An important indication of this minor pedagogy is that the posters on the walls of this repair café and the leaflets on the repair tables did not seem to interfere with how repairers and visitors of the repair café were engaged in the midst of an entangled swirl of repair activities. Visitors and repairers didn’t pay much attention to the posters, and the guidelines on the flyers that were lying on the repair tables didn’t seem to resonate much with this ongoing and recurrent assembling of humans and things. The flyers aim to make already-thought solutions for repair work available for everyone and, in doing so, to make the repair work as quick and effective as possible (what we designated as “tinkering”). The major force of theses flyers is then that they represent clear and fixed signposts and in doing so, also mark how and where mankind ought to navigate to. Conversely, the generative force of the small conversations and the repair activities is that they slow down the habit to directly aim for straight solutions and mark an opening to experiences of the plenteousness of possible usages and appearances of devices. As minor gestures, they cannot predict what will come, but they do change the decisiveness of what may come. Equally with regards to posters, we see a difference with the minor gestures that are at work during the repair activities. The poster in this repair café depicts the iconic image of the Blue Planet (Grevsmühl, 2014) and underneath this image one can read a message on “how important it is to reduce the ozone hole.” In such a planetary view of the earth “all life forms as well as humans are squashed to the point of becoming invisible” (Arènes et al., 2018: 121). This reduction of observable life forms seems to be the very opposite of what we could observe taking place in this repair café. Indeed, as our analysis has shown, in the repair café a multiplication of use values gets articulated, and humans and the many broken devices are part of the collective life that emerges there.
In that regard, the double sense of the word milieu in French is important here, that is, it refers to both the middle and the surroundings (Decuypere, Hoet & Vandenabeele, 2019; Stengers, 2005). First, the learning milieu as middle signifies that an important sort of learning in a repair café should be conceived as a process without reference to a particular principle or a certain projected ideal. Second, and related to this, learning through the surroundings means that in this learning environment, repairers and things are never separated from each other, in the sense that repairing goes beyond a functional understanding of “fixing,” which happens when repairers have a clear conception of what a well-functioning device sh/could be. Beyond such a functional understanding, it can be argued that the practice of repairing, as it happens in repair cafés, engenders a specific relationship to one’s surroundings that emerges from and further enable an attentiveness to a concrete public of people and things. In Ingold’s argument, it is precisely “in the opposite of capture and containment, namely discharge and leakage, that we discover the life of things” (Ingold, 2008: 13). In the many examples Ingold (2013) gives of craftsmen (painters, basket weavers, potters, cello-players, etc.), he distinguishes making from weaving.
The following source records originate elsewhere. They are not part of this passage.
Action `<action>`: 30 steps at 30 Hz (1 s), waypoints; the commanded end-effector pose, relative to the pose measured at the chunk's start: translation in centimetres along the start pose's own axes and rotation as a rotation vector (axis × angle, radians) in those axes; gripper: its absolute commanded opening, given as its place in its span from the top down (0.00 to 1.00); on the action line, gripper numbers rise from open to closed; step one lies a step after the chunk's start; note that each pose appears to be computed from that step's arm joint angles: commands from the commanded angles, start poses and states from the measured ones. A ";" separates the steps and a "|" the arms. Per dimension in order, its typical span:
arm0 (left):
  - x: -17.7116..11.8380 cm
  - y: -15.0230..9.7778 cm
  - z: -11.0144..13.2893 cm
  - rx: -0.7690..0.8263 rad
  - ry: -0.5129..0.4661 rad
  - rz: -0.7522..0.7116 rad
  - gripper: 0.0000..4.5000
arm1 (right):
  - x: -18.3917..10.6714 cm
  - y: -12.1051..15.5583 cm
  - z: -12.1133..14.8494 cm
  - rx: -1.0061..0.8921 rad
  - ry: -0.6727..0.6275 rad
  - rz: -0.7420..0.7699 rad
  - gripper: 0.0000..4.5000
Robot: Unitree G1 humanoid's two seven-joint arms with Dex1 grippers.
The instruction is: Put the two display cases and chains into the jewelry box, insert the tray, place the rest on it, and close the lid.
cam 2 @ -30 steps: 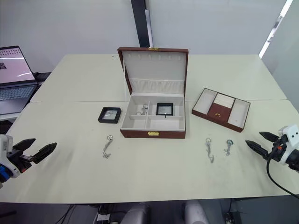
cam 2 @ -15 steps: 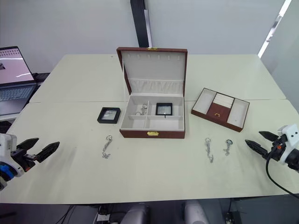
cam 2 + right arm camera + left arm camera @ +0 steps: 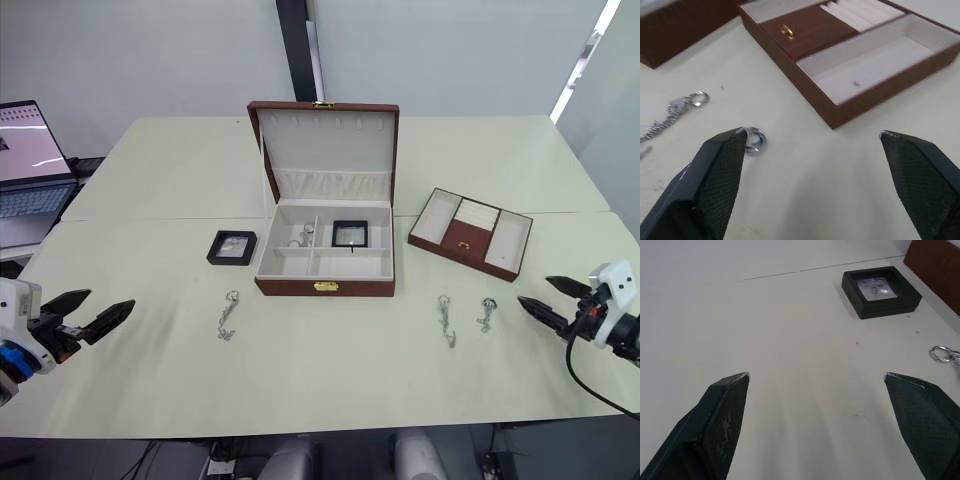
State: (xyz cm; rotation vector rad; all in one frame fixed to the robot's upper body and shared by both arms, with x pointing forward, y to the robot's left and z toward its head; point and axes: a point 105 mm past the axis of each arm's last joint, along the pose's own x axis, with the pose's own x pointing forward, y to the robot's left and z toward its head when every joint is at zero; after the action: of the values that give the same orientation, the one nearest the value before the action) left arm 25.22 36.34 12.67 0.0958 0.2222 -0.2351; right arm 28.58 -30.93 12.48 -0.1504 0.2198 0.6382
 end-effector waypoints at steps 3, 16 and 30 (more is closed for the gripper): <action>0.3 -1.8 0.7 0.015 -0.040 -0.040 0.01 | 2.4 5.7 4.6 -0.084 -0.101 0.246 0.00; 3.1 -7.2 -1.3 -0.068 -0.129 -0.030 0.01 | 3.7 13.9 6.3 -0.185 -0.124 0.568 0.00; 4.2 -10.9 -1.6 -0.099 -0.195 0.029 0.01 | 2.5 13.3 4.9 -0.216 -0.157 0.562 0.00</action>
State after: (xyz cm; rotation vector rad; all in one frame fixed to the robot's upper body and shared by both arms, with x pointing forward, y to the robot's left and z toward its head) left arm 26.13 25.62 8.13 -0.0515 0.0893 -0.1986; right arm 23.43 -17.75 14.78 -0.2218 0.0830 1.2257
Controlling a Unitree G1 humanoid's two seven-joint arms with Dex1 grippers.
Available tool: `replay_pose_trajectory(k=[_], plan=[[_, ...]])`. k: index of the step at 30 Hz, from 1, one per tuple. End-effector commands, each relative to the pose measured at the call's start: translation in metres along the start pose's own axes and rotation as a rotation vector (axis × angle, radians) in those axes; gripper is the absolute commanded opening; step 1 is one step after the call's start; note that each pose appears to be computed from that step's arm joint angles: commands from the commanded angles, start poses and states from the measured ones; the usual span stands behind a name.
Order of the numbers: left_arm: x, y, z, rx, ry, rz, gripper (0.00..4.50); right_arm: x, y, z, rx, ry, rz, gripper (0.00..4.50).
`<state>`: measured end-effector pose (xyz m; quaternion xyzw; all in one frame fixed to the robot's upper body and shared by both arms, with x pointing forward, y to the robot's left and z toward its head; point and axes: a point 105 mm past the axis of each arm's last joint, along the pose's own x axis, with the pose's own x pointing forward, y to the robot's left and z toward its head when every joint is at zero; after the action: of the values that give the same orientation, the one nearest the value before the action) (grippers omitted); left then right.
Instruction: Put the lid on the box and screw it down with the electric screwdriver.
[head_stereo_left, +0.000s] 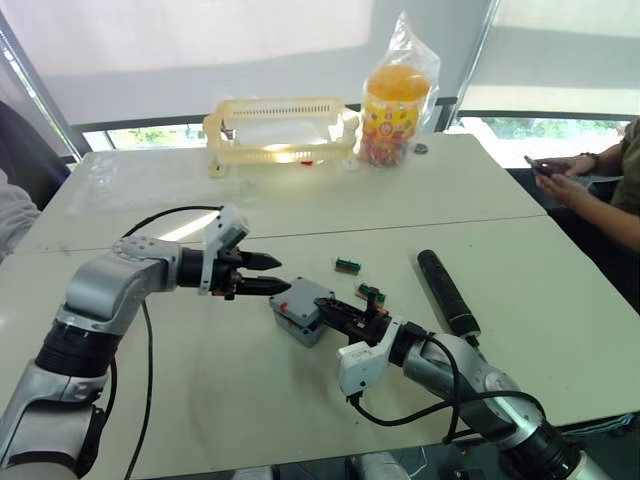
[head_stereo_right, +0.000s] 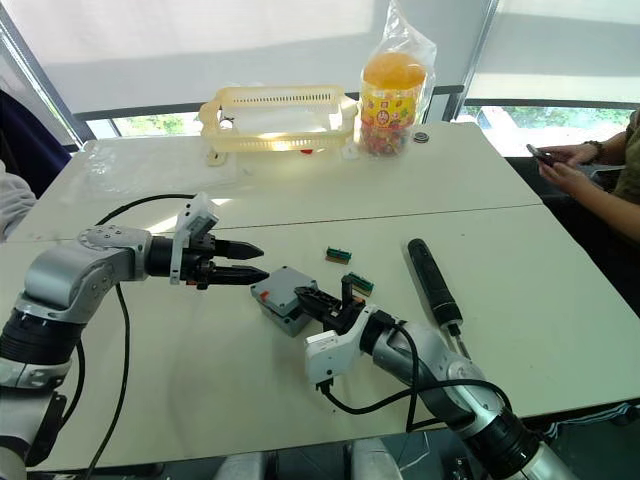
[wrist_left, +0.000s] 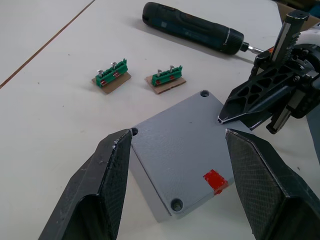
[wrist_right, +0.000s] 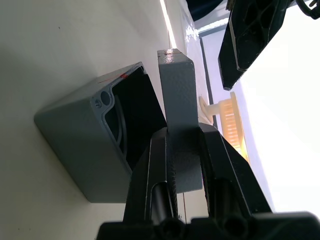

What is important, is that this public of humans and things start to weave forms of life together and in doing so, makes propositions possible about, for example, suspending waste, eliminating direct monetary value, etc. A proposition doesn’t claim a definitive stake or authority as it is, according to Latour, only “a pro-position,” which denotes obstinacy (position) but accepts at the same time “that it negotiates itself in a com-position without losing its solidity” (Latour, 2004: 212). It is about a collective that emerges through what Haraway (2016) describes as a “string figure game.” A string figure game is played with one piece of string with the ends tied together to form a loop, which is held between the two hands of one player. The figure that this player makes with this string is taken over by a second player, which allows another figure to emerge. As such, it is a game “without winners or losers, or more precisely, to win means to be able to go on time and again, to take what is passed on and respond” (Schildermans, 2019a: 21). In this practice of holding and relaying, what is important is not making a firm political or ethical statement but the willingness to take the relay and draw a different pattern.
Conclusion
We started this article with the observation that the majority of the research literature convincingly argues for the instrumental and transformative importance of grassroots initiatives, driven as they are by the desire and the engagement of people to conceive and test projects for a “better” sustainable society. When people decide to gather and repair broken devices together, it seems obvious that repairers and visitors gain all kinds of instrumental competences (e.g. repair knowledge, skills, and attitudes) and that they can also deeply experience a transformative learning process about, for example, the need to keep planetary boundaries within the sustainable limits of life. In their day-to-day engagement, then, it is not surprising that many grassroots initiatives and practitioners have an explicit focus on steering the world in a more sustainable direction and on striving to enhance the right competences and profound processes of transformative learning within their visitors.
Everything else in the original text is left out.